PROBLEM REQUIREMENTS — The listing below is to be written out word for word, minus its images.

DATA EXTRACT —
== Segment start ==
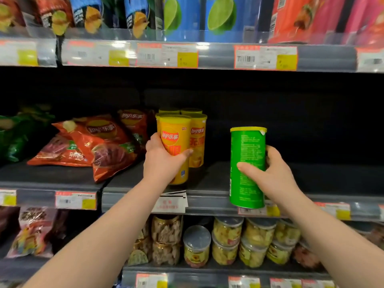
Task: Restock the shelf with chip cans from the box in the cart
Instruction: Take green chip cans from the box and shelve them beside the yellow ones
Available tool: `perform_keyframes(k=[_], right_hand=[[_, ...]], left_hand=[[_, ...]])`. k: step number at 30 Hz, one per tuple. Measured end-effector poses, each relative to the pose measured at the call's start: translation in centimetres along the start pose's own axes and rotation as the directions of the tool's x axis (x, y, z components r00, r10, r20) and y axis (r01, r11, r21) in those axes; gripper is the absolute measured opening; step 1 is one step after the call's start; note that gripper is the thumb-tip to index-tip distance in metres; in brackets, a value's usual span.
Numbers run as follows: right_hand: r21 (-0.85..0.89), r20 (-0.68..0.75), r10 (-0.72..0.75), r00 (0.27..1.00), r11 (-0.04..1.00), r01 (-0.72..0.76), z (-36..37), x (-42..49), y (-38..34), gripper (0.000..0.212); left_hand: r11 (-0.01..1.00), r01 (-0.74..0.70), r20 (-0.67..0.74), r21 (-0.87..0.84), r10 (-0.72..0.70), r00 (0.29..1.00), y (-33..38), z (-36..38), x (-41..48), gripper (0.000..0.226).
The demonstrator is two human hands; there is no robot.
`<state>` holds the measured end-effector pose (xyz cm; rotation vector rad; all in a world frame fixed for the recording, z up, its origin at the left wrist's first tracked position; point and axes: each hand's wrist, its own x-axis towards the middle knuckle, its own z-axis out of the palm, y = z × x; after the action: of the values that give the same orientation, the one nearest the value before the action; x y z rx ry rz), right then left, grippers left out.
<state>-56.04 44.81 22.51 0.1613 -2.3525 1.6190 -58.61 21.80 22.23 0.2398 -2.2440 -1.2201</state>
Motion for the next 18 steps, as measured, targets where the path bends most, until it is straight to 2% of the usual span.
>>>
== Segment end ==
SOLUTION TO THIS TASK —
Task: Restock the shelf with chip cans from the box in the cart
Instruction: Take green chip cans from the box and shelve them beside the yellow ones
Available tool: `perform_keyframes(k=[_], right_hand=[[_, ...]], left_hand=[[_, ...]])`. k: step number at 30 Hz, one per tuple. Measured end-effector poses, each relative to the pose measured at the call's start: translation in centimetres along the start pose's own axes and rotation as the directions of the tool's x axis (x, y, z components r00, r10, r20) and y axis (r01, r11, r21) in those axes; gripper is the absolute measured opening; step 1 is one step after the call's start; note that gripper is the thumb-tip to index-tip distance in metres; in brackets, a value's usual span.
Numbers run as follows: right_hand: r21 (-0.85..0.89), r20 (-0.68..0.75), r10 (-0.72..0.75), r00 (0.27..1.00), r11 (-0.04..1.00), r01 (-0.72..0.76), z (-36..37), x (-42..49), y (-38..34), gripper (0.000..0.212); left_hand: r11 (-0.01..1.00), r01 (-0.74..0.70), r20 (-0.67..0.74), r21 (-0.87..0.84), r10 (-0.72..0.70), r00 (0.29..1.00), y (-33..38), z (-36..38), x (-41..48), gripper (0.000..0.226).
The demonstrator is two human hands; there is no robot.
`<state>` holds the measured end-effector pose (xyz cm; rotation vector rad; all in a world frame fixed for the recording, z up, its origin at the left wrist's first tracked position; point and axes: each hand's wrist, its own x-axis towards the middle knuckle, its own z-axis out of the palm, y = z × x; after the action: of the values that give the same orientation, the one nearest the value before the action; x y z rx ry rz), right then left, grippers left out.
<state>-56.04 44.81 22.51 0.1613 -2.3525 1.6190 -58.61 21.80 22.23 0.2398 -2.2440 -1.2201</state>
Motion for the next 18 steps, as measured, targets where the path bends most, until it is straight to 2% of the usual span.
>>>

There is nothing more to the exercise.